Annie CXIX: Leditor


(Chronological index: After Ray's graduation, before meeting Denise)

"Master?”

Ray turned his head but didn't look away from the steaks on the grill. “Yes, Annie?”

“Is love blind?”

“Yes, Annie, the widely accepted wisdom is that love is blind. It’s self evident. I love you and hardly notice your-“

“But what I’m asking,” she said quickly, “is why lingerie is so popular?"

“I think that would be self-evident." He flipped the meat and nodded happily. "Men see-“

“Yeah. Men see. Love is blind, but men see a teddy or a garter and their heart swells in loving pitter pat.” She paused in her rant to note that her master was staring off into the distance. “Ray?”

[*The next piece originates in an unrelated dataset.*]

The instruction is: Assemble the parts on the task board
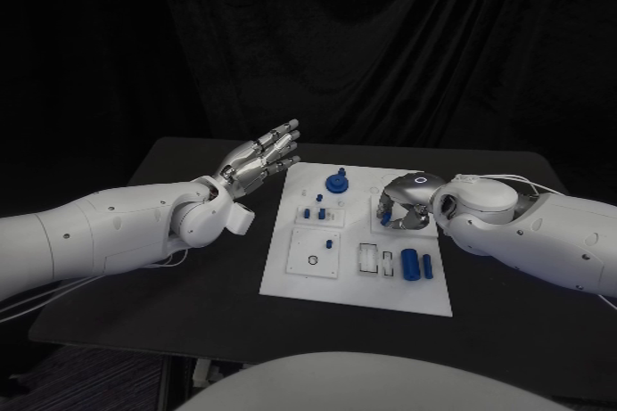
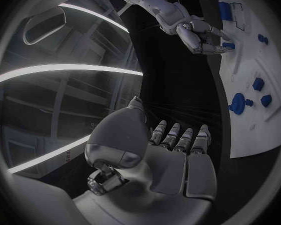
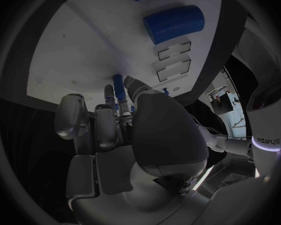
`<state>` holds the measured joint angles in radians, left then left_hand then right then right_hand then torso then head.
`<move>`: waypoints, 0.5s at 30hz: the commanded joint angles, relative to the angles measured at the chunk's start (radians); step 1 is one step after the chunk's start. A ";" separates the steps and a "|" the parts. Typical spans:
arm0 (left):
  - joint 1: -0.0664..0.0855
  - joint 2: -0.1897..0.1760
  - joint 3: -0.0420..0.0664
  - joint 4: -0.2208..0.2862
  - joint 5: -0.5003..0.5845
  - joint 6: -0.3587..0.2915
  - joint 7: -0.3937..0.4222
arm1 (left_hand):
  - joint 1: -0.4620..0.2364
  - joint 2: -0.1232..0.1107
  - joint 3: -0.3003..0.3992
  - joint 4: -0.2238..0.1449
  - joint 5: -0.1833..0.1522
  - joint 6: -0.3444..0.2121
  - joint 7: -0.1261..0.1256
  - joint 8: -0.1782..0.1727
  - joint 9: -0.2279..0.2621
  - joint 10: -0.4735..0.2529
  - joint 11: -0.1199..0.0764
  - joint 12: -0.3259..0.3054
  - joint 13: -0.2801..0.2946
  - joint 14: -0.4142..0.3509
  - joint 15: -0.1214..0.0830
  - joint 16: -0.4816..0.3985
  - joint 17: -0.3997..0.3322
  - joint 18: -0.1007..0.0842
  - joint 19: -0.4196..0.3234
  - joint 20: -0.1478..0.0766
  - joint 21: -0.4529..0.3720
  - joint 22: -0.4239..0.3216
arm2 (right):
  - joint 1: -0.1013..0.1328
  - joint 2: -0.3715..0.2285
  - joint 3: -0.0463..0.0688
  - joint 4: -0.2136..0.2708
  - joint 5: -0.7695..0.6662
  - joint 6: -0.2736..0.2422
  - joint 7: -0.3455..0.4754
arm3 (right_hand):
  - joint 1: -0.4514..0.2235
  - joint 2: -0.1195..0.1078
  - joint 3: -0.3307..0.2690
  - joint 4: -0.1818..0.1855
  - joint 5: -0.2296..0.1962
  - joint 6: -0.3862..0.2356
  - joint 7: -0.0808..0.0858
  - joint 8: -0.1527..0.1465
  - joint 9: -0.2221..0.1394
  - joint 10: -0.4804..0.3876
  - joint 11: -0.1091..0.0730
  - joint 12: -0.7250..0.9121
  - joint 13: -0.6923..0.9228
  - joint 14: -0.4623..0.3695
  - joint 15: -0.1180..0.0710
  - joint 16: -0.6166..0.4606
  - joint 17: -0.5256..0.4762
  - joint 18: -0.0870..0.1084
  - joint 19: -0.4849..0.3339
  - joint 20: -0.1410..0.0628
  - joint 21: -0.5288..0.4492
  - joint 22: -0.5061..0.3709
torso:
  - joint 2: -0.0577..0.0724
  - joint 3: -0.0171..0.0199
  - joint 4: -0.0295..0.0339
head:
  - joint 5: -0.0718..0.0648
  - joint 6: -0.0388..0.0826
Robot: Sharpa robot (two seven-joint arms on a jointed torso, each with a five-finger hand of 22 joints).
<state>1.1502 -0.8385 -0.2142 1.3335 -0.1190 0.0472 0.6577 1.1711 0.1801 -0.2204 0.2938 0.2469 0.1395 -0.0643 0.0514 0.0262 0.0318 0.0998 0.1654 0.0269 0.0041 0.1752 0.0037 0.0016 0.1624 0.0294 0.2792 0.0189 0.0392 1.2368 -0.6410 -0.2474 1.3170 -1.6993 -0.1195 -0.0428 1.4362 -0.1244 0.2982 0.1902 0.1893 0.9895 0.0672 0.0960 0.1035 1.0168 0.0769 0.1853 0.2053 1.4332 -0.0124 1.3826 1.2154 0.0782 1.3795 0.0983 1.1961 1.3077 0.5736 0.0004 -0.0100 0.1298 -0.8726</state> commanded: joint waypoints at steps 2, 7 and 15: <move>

“Oh, I was just thinking of Braille lingerie,” he said dreamily. She barked a laugh.

“Master? I was in the room with you and Deliah, you and the Bebeast, you and Tracey... You approach all lingerie as if it sported Braille messages.”

“I suppose I do,” he said. “Darn. I thought we were going to get rich.”

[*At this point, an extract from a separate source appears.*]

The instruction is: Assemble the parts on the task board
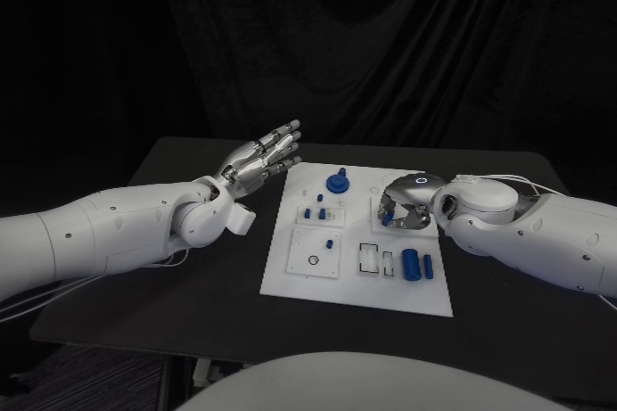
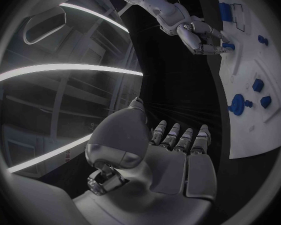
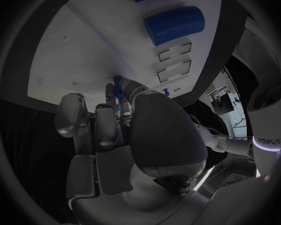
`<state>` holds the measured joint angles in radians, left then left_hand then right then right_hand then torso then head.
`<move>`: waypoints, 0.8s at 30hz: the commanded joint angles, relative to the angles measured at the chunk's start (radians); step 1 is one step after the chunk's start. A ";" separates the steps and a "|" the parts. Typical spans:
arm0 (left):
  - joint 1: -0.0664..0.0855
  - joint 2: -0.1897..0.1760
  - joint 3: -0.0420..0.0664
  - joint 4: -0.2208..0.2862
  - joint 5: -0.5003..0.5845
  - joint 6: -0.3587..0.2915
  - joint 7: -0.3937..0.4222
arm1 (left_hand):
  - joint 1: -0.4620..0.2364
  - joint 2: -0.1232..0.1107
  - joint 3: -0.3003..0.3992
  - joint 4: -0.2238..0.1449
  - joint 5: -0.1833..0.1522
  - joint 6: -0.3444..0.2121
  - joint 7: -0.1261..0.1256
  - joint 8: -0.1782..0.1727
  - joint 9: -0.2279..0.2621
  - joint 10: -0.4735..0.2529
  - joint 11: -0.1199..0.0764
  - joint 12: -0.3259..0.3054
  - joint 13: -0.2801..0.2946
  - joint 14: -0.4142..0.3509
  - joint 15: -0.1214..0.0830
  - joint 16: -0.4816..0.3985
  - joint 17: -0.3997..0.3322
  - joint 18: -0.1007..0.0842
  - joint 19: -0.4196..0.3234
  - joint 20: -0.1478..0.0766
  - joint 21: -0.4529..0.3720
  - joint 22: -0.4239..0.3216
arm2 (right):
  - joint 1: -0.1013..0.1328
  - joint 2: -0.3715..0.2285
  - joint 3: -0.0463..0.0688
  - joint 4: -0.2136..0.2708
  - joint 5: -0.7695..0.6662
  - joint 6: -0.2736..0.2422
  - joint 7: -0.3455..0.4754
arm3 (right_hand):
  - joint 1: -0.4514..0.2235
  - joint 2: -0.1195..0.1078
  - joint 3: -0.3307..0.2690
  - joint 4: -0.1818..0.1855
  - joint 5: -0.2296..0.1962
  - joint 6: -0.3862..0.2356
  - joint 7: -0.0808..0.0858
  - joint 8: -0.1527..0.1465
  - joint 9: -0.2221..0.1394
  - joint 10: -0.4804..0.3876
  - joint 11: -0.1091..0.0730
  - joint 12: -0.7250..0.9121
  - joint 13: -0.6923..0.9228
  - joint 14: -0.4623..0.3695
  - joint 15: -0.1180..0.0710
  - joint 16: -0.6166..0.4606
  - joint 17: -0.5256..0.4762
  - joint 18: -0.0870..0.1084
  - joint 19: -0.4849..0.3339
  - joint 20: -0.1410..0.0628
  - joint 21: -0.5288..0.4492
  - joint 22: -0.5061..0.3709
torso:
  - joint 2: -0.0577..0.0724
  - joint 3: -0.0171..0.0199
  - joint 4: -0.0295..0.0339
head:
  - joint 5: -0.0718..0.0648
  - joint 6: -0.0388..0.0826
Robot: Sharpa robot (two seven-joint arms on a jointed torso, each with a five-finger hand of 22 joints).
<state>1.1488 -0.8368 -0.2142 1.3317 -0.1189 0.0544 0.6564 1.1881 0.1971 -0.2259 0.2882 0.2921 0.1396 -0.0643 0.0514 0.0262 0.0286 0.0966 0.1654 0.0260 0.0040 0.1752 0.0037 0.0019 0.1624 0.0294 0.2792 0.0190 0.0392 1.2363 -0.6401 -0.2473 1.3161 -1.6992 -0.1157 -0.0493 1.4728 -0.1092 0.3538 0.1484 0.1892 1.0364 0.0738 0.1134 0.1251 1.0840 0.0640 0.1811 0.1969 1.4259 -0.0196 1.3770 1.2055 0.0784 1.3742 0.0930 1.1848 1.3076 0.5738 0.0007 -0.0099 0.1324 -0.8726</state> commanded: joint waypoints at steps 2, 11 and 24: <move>-0.003 0.002 0.001 0.000 -0.001 0.020 0.008 | 0.005 0.004 -0.006 -0.001 0.005 -0.003 0.008 -0.004 -0.002 -0.007 0.003 -0.001 -0.001 0.001 0.009 -0.001 0.000 0.014 0.003 0.008 0.006 0.002 | -0.003 -0.001 0.001 0.002 -0.003 -0.048 -0.009 | 0.011 0.009 0.010 -0.008 0.002 0.033 0.002 0.017 0.013 0.031 -0.011 0.011 -0.001 -0.002 -0.010 -0.002 0.002 0.001 -0.002 -0.008 0.005 0.160 | 0.000 -0.0003 0.0004 | 0.000 0.000; -0.004 0.002 0.001 0.000 -0.001 0.025 0.004 | 0.014 0.004 -0.005 -0.004 0.005 -0.004 0.008 -0.004 -0.002 -0.008 0.003 -0.001 -0.001 0.001 0.010 0.000 0.000 0.014 0.003 0.008 0.007 0.002 | -0.003 -0.014 0.001 0.017 -0.003 -0.130 0.011 | 0.002 0.019 0.006 -0.032 0.001 0.088 0.005 0.046 0.048 0.084 -0.031 0.013 -0.005 0.004 -0.025 -0.001 0.006 -0.001 0.004 -0.024 0.015 0.163 | 0.000 -0.0001 0.0000 | 0.002 0.000; -0.005 -0.001 0.001 0.000 0.000 0.024 0.000 | 0.025 0.002 -0.005 -0.007 0.006 -0.003 0.009 -0.004 -0.002 -0.008 0.003 0.000 -0.001 0.002 0.011 0.000 0.001 0.013 0.004 0.009 0.008 0.003 | 0.026 -0.077 0.002 0.113 -0.003 -0.179 -0.017 | -0.003 0.014 0.002 -0.033 0.000 0.091 0.007 0.047 0.052 0.088 -0.028 0.011 -0.007 0.000 -0.025 -0.007 -0.005 0.001 -0.001 -0.025 0.006 0.160 | 0.000 0.0001 -0.0005 | 0.007 0.000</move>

“YOU would get rich. I’d still have my chocolate rationed.”

“Speaking of which,” he said. Her eyes widened. “Do you want part of one steak or chocolate?"

"I have to choose?"

"Well, you don't HAVE to," he said. "You can let me decide."

“Bastard.”

--------------

"Ray, does power corrupt?"

Ray turned down the car radio. "Yes, Annie, that's the accepted claim."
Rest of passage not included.